Having been so used to Water's emotional place of choice, it was very, very different. And I am looking forward to wholly different, itself, too, way of Fire feeling and acting. As I've been very caught up in the transition between the two for the last week and half. A note both myself and handful of people near me have noticed.
I can say at the end of this year, I am not an Air Girl, or an Air Witch, specifically and only, but I can work with it. A tool and a partner at my fingertips should I have need and call. Which is a beautiful and interesting way to look at all of my year. Something that will always be in my ears, on my tongue, coming out my fingertips, cradling my silence.
The Altar End of Air
Left side: An old butterfly picture, I've had forever. A boxed butterfly sent from Hope. One of the paper signs that were up on all the walls during the RCG Crown Chakra Day. Center: My Quan Yin, because I didn't want to move her. Right side: An butterfly air-charm from a Goddess Grove day. An Air Card from a
full_moon_swaps. A ballet dancer in the sky (of which there are four other matching position and pieces to it). A dream catcher from
magikfanfic.
This is the main altar from away so all of it can be seen from a distance. It is also very high because this is the top of the armoire altar.
This is the left side of the altar. The star candle holder from a long ago garage sale. The black stone is a tall incense. There is my wooden moktok from Korea. My feather fan from the Pagan Pride Day. A red incense burner, never used, gifted from Mini-Christmas. Bookmark drawing from
crazyfurries. The four Air Oils from
dakotawitch Five Elements Through Five Senses. Yellow feather from my Elements supplies.
The thin circle with the pearls is a strand from the Air Priestess's scepter who dedicated me to air, and the big wheat & flowers crown-esque thing was bequeathed to me from her on that day. The glamourkin in front of it says "for her windy dance." The golden coin resting in the top is my Air Coin from Sacred Well's store. Hidden inbetween in places you can't see here are -- the yellow playdough from Sacred Well Yule taught by my Reiki Master, his Gathering of Family I read for air (hidden inside the crown). And my butterfly necklace.
In the back is my yellow candle, dedicated to Air and scribed all over it. The oil/tart burner in the back is from Yankee Candle, which had to be here, because of the plus, plus it smells good into the air, which is all into air stuff. There was a gold nail polish from
winding_path. The little votive candle is a Bridget Candle from Sacred Well. The yellow pouch is from Lammas with Celebration Circle.
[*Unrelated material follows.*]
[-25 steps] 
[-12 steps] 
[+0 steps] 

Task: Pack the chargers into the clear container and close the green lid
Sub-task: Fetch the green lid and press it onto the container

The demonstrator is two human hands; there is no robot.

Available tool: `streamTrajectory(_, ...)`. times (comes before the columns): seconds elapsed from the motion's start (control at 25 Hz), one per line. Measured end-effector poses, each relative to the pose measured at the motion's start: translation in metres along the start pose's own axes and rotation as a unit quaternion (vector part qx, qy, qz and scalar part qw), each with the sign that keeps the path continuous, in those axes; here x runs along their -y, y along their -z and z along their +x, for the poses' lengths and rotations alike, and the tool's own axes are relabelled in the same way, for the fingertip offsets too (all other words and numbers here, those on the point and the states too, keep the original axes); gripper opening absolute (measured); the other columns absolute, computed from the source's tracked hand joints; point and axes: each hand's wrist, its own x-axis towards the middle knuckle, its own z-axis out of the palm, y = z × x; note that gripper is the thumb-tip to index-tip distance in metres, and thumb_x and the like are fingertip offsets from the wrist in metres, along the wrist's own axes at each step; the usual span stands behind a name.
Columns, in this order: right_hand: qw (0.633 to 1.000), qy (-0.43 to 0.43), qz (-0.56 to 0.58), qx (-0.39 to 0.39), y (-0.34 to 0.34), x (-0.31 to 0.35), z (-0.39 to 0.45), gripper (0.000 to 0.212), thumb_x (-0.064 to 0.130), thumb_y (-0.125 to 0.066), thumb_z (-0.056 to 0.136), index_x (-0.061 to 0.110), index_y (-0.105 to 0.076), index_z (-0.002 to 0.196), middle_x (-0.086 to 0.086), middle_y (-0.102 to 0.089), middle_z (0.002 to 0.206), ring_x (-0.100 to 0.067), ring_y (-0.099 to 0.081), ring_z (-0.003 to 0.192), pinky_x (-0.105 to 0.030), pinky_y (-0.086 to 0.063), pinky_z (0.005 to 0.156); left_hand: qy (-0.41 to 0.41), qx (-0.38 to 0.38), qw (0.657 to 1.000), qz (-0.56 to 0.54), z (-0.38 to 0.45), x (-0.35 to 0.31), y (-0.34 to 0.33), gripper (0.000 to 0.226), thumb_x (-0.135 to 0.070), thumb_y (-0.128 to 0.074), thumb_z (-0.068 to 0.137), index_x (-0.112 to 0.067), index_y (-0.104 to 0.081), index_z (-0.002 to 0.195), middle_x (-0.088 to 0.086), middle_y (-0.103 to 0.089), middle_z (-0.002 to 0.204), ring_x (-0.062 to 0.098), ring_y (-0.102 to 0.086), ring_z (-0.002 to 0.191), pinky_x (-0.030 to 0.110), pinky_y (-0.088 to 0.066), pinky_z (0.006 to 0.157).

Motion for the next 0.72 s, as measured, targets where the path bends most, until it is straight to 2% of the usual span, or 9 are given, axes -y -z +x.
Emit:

The glass bell is from my first altar when I was thirteen, the brass bell and incense holder have been with me at least a decade. The small art card and the yellow ball (apple?) is from
crazyfurries. The incense is from
dakotawitch's class as well. The yellow stone of calcite. The sage is from....somewhere. The "Blessed Be" pen-broom is from a sister in RCG, who got her Reiki Mastery with me.
The little dragon-fly chain is from
magikfanfic, too. The tingshaw bells are Phoenix's. My pendulum (to be found if you look between the spoon head and the ribbon to its right, with its ball end, at the opposite end of the spoon, by the pen-broom) is from Pagan Pride Day. And my second bent spoon of my life (two bends this time!) is from RCG Tarot/Archetypes High Priestess/Magician.